━━━ Supplied material

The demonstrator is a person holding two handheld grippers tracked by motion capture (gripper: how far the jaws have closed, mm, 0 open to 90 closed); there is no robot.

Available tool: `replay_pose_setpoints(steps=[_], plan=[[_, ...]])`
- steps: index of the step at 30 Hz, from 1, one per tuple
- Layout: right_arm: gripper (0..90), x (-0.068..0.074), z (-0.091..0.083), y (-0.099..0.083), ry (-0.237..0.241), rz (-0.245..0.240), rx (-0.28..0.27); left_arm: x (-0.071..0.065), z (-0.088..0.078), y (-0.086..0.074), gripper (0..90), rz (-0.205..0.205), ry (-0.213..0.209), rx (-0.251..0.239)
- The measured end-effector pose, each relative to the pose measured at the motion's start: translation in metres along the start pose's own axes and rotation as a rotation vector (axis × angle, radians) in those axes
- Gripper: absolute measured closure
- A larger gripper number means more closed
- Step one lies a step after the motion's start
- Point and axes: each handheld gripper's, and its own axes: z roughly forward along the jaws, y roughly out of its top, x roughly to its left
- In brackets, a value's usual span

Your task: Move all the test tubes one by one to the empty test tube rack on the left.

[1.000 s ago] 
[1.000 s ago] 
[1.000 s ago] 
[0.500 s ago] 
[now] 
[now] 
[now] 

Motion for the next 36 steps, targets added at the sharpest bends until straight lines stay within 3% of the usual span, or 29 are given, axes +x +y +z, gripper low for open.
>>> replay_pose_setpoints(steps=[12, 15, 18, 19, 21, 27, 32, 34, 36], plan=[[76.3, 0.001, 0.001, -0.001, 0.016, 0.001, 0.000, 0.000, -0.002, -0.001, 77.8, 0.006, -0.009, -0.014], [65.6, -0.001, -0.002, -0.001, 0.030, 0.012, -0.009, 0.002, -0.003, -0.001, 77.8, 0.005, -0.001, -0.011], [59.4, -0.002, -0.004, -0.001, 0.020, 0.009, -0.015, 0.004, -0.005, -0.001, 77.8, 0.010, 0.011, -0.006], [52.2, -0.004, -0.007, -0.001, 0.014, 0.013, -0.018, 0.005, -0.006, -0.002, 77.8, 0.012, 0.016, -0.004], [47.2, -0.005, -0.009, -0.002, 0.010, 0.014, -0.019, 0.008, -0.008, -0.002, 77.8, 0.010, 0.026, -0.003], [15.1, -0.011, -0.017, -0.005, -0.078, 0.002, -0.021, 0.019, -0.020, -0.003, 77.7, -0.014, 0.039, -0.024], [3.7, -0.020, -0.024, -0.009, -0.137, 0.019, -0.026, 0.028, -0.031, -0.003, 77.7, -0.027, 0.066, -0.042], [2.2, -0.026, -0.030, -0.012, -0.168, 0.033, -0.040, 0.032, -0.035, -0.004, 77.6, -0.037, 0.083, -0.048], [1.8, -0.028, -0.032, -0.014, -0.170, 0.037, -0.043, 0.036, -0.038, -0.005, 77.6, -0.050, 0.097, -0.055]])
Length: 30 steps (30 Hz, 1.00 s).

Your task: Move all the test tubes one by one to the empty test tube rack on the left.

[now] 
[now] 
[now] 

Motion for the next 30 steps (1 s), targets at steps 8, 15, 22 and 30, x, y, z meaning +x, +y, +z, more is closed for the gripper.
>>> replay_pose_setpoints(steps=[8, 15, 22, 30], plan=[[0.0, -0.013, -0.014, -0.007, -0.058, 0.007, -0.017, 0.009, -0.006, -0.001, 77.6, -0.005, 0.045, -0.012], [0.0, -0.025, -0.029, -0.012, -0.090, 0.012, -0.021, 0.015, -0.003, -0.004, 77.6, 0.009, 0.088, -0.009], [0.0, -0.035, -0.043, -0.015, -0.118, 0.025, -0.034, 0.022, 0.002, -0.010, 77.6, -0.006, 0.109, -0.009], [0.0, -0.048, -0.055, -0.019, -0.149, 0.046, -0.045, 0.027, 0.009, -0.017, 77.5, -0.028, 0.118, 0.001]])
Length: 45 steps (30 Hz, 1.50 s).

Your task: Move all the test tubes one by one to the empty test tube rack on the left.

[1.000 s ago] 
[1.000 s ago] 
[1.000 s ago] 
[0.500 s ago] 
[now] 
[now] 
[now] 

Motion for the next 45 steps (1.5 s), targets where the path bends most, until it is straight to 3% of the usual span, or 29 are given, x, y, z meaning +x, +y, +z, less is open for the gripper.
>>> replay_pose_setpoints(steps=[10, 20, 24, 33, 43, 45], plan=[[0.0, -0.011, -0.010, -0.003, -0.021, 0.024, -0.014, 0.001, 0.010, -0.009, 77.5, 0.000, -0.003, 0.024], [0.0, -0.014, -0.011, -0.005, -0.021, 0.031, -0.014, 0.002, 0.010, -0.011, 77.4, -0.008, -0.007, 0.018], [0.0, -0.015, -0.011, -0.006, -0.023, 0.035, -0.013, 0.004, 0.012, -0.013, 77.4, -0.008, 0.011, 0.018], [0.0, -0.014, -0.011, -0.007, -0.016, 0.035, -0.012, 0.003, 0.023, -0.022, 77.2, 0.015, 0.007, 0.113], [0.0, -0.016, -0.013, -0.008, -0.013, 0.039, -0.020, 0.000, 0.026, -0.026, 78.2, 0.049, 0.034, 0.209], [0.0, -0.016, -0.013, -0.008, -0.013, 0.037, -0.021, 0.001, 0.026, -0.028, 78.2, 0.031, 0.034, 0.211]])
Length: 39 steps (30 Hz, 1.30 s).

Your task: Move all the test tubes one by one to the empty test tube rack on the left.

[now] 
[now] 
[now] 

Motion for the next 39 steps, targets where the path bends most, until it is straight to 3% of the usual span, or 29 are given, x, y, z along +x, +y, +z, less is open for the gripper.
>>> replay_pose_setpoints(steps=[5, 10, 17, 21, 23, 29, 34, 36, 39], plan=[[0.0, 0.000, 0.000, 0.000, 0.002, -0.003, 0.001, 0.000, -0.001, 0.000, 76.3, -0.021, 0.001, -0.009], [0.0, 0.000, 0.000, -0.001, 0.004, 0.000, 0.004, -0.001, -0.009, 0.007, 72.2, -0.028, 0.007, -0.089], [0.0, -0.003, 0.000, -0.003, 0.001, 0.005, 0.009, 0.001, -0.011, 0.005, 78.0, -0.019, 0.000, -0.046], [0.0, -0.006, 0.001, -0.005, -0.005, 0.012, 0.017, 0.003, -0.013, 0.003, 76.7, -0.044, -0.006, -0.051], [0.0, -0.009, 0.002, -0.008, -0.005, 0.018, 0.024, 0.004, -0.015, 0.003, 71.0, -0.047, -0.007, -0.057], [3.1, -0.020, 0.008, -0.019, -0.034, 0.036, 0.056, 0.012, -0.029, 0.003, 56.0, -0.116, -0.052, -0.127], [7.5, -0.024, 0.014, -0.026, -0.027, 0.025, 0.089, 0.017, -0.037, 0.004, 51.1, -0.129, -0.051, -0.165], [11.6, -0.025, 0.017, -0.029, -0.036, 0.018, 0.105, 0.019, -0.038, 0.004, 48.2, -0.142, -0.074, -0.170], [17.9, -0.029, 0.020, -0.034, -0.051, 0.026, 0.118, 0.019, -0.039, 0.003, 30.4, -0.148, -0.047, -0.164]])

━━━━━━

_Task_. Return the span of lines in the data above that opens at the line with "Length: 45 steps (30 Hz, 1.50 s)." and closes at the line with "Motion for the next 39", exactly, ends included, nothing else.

_Solution for this task_.
Length: 45 steps (30 Hz, 1.50 s).

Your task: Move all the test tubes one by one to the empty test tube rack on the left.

[1.000 s ago] 
[1.000 s ago] 
[1.000 s ago] 
[0.500 s ago] 
[now] 
[now] 
[now] 

Motion for the next 45 steps (1.5 s), targets where the path bends most, until it is straight to 3% of the usual span, or 29 are given, x, y, z meaning +x, +y, +z, less is open for the gripper.
>>> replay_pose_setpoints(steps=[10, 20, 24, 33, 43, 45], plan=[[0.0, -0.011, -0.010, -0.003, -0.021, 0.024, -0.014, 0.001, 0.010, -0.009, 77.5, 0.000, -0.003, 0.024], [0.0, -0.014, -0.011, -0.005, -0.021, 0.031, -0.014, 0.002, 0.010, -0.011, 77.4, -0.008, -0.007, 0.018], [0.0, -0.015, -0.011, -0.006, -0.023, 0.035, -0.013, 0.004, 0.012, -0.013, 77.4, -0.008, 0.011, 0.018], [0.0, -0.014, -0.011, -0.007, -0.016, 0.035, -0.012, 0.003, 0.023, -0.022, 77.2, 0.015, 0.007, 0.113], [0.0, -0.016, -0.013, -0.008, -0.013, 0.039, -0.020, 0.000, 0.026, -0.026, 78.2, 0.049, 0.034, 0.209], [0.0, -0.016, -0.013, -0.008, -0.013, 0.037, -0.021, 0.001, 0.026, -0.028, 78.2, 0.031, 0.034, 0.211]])
Length: 39 steps (30 Hz, 1.30 s).

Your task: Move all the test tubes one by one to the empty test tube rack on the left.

[now] 
[now] 
[now] 

Motion for the next 39 steps, targets where the path bends most, until it is straight to 3% of the usual span, or 29 are given, x, y, z along +x, +y, +z, less is open for the gripper.

Here the output is complete.